**REQUIRED ACTION**
Every line from the one containing "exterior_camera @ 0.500" to the end of the data below should be copied exactly, but pictures should not.
##### GIVEN INFORMATION #####
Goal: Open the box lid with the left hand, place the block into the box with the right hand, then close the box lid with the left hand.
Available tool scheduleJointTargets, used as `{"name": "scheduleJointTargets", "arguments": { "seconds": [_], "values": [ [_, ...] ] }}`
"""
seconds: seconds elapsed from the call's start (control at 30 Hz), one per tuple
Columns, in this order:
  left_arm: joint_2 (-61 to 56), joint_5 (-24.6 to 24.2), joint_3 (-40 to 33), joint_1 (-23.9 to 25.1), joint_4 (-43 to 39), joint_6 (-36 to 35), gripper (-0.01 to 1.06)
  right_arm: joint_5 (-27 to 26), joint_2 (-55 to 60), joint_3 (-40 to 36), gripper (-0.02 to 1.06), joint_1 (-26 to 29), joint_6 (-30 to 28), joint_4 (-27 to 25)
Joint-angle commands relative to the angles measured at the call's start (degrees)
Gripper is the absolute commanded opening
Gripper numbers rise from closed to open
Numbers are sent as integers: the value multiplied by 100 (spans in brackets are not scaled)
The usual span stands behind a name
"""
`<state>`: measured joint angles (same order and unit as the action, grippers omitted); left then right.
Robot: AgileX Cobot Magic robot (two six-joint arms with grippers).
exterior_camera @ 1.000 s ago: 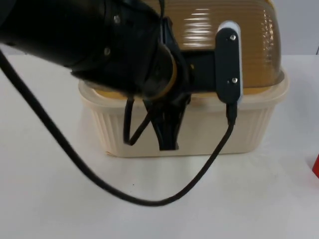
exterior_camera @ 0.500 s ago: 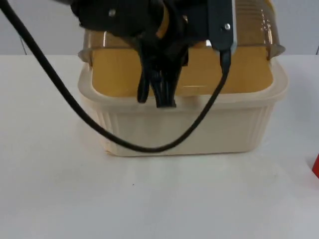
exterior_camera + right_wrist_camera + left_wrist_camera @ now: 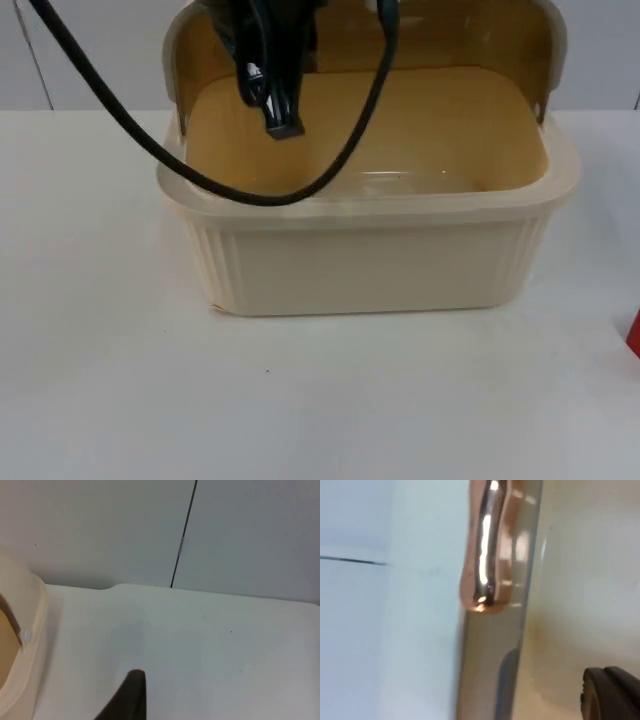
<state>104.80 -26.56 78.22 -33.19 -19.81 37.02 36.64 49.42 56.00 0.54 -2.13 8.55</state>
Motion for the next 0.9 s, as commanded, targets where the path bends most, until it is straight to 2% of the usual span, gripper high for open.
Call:
{"name": "scheduleJointTargets", "arguments": {
  "seconds": [0.0, 0.13, 0.23, 0.47, 0.53, 0.63, 0.77, 0.8, 0.83, 0.87],
  "values": [
    [-17, -140, 29, 4, 241, 59, 0, 2, 2, 23, 105, -20, -1, 12],
    [-27, -462, 29, -18, 646, 207, 0, 2, 2, 23, 105, -20, -1, 12],
    [-127, -1006, 29, -96, 1214, 730, 0, 2, 2, 23, 105, -20, -1, 23],
    [-597, -1499, 29, -252, 2337, 1704, 0, 2, 2, 23, 105, -20, -1, 23],
    [-899, -1668, 29, -281, 2927, 2111, 0, 2, 2, 23, 105, -20, -1, 23],
    [-1159, -1593, 36, -281, 3288, 2175, 0, 2, 2, 23, 105, -20, -1, 12],
    [-1787, -731, 36, -269, 3620, 2063, 0, -21, 2, 23, 105, -20, 12, 12],
    [-2003, -281, 36, -269, 3620, 1764, 0, -35, 2, 23, 105, -20, 12, 0],
    [-2003, -281, 36, -269, 3620, 1764, 0, -35, 2, 23, 105, -20, 12, 0],
    [-2158, 58, 36, -220, 3610, 1533, 0, -46, 2, 23, 105, -20, 12, 0]
  ]
}}
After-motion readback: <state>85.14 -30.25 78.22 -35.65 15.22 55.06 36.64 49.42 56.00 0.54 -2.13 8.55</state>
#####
**SOLUTION TO THIS PROBLEM**
exterior_camera @ 0.500 s ago: 
exterior_camera + right_wrist_camera + left_wrist_camera @ now: 
<state>104.80 -26.56 78.22 -33.19 -19.81 37.02 36.64 49.42 56.00 0.54 -2.13 8.55</state>
Motion for the next 0.9 s, as commanded, targets where the path bends most, until it is straight to 2% of the usual span, gripper high for open.
Call:
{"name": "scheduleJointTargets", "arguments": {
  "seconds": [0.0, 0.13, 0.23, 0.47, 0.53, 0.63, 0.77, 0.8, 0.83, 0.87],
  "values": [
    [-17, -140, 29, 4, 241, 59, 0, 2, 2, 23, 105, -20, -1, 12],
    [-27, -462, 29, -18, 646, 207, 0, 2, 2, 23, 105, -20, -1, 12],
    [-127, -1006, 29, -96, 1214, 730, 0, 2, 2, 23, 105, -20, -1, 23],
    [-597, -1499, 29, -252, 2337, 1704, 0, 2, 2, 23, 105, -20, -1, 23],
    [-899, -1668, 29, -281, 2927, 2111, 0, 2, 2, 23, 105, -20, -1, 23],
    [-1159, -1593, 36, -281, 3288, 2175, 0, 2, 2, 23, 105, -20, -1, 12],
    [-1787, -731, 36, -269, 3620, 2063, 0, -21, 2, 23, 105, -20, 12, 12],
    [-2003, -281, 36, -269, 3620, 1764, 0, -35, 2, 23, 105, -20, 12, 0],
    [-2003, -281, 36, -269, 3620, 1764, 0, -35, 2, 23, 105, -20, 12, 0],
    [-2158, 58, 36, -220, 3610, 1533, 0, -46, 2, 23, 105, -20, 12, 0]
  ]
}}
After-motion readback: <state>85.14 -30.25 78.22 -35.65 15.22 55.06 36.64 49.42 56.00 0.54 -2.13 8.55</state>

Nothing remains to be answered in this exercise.